### EXERCISE DIRECTIONS
When the line containing "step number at" appears in the data below, begin copying there and stop only after the line containing "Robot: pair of".

Records from a collection
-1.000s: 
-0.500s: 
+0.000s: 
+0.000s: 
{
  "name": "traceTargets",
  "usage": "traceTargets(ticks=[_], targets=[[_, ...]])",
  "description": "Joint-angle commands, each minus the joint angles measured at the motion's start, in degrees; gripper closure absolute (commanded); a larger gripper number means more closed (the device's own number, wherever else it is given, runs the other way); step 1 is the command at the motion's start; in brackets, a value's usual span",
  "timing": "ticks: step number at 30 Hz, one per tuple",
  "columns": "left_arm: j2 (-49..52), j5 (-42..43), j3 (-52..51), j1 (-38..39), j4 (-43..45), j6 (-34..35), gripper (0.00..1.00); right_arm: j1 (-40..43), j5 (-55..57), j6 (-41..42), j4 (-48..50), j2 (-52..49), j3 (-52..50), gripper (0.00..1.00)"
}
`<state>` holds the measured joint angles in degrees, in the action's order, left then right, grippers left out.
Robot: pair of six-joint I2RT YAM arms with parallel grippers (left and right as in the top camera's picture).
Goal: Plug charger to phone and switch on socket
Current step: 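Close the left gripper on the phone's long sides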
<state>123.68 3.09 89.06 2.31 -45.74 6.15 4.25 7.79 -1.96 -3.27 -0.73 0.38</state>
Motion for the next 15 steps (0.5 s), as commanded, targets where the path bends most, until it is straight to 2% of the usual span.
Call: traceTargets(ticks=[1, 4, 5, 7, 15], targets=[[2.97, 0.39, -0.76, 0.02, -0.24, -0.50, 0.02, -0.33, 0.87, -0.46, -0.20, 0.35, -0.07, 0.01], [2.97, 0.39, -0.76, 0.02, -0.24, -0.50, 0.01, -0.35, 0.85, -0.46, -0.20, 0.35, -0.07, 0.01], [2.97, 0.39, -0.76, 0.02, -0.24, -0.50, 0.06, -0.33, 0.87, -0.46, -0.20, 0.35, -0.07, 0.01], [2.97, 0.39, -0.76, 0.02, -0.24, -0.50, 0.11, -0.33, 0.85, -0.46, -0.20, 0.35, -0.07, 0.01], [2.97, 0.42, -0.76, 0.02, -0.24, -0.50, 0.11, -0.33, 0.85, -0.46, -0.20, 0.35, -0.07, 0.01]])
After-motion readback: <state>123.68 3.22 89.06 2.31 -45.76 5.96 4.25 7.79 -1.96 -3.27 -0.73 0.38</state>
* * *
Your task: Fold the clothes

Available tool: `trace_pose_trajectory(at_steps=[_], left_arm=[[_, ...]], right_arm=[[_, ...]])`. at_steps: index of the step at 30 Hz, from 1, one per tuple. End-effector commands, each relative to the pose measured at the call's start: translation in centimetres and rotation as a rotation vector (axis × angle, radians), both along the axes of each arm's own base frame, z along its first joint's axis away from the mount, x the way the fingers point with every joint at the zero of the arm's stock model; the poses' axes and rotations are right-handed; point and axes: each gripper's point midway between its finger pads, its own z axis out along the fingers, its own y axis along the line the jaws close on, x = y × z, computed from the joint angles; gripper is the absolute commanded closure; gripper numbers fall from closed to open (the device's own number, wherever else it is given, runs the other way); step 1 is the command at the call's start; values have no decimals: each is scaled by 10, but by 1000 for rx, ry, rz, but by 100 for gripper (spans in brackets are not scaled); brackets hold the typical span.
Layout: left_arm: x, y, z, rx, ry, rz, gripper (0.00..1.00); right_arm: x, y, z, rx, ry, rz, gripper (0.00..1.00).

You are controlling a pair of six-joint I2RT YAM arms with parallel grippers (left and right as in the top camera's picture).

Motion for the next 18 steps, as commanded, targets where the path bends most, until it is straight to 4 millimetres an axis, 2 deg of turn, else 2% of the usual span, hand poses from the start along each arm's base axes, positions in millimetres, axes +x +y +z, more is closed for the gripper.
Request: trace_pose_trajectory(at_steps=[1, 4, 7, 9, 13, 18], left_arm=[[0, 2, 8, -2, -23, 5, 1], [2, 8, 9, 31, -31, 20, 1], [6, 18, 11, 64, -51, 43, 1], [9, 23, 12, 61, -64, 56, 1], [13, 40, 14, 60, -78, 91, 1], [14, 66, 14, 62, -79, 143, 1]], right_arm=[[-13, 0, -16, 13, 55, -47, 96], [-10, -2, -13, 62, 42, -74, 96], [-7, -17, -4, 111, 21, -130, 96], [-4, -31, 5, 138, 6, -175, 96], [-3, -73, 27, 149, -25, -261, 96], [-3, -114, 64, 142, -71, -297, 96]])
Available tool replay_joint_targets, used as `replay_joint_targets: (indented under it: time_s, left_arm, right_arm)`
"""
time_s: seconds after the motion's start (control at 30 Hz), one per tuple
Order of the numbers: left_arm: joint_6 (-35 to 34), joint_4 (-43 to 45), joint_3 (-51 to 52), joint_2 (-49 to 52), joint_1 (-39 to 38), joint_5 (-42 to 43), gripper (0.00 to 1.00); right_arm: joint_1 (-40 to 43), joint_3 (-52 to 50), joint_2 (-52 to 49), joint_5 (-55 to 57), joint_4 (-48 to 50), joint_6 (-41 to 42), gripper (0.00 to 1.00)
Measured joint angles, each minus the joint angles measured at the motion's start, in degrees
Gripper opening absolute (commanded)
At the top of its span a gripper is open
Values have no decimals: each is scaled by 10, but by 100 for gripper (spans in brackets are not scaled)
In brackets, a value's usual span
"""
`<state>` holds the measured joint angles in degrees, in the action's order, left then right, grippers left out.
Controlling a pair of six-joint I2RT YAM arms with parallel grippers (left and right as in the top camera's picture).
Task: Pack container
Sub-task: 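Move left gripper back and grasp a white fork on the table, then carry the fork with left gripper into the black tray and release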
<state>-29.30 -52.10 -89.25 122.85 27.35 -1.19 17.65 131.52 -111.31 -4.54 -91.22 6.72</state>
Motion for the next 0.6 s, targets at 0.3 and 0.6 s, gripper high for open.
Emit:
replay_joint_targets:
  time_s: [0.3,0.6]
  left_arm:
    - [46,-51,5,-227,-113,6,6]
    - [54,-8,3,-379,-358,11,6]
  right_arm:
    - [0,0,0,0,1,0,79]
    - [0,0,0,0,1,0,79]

### ANSWER BOX
  "timing": "ticks: step number at 30 Hz, one per tuple",
  "columns": "left_arm: j2 (-49..52), j5 (-42..43), j3 (-52..51), j1 (-38..39), j4 (-43..45), j6 (-34..35), gripper (0.00..1.00); right_arm: j1 (-40..43), j5 (-55..57), j6 (-41..42), j4 (-48..50), j2 (-52..49), j3 (-52..50), gripper (0.00..1.00)"
}
`<state>` holds the measured joint angles in degrees, in the action's order, left then right, grippers left out.
Robot: pair of six-joint I2RT YAM arms with parallel grippers (left and right as in the top camera's picture).

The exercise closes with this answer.